> _PROBLEM TO SOLVE_
From the line with "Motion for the" down to the final line of the material below, quote every line exactly and leave out all lines before it.

━━━━━━━━

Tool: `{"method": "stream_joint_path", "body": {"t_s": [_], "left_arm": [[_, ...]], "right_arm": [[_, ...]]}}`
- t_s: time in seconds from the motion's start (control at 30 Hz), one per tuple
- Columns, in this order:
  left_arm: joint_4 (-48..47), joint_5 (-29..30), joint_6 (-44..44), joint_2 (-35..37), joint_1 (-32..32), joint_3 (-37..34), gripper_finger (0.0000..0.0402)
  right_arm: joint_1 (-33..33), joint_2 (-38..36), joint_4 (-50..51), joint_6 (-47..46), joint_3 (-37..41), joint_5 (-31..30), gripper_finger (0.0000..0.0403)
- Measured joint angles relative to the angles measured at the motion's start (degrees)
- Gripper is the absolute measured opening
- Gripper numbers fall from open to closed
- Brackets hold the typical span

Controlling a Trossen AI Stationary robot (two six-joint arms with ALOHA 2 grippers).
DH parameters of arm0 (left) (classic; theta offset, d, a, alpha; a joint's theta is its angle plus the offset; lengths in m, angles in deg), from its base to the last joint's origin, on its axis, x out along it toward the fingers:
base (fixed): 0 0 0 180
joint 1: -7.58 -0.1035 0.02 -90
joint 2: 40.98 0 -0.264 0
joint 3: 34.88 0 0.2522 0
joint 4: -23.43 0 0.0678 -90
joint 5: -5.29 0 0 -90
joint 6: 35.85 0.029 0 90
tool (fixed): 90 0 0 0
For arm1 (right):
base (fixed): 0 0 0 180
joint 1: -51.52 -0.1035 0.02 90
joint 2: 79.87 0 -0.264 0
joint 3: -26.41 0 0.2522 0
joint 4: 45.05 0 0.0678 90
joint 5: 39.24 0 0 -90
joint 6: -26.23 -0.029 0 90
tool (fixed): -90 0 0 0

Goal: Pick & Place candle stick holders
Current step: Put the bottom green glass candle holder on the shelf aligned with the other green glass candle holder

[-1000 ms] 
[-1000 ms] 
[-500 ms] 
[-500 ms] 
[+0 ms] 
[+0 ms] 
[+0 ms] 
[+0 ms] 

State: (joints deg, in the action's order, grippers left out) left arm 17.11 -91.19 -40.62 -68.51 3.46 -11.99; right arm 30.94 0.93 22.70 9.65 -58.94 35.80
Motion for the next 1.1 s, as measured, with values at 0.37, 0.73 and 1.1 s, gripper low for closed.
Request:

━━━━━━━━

> _RESULT FOR THIS TASK_
Motion for the next 1.1 s, as measured, with values at 0.37, 0.73 and 1.1 s, gripper low for closed.
Request:

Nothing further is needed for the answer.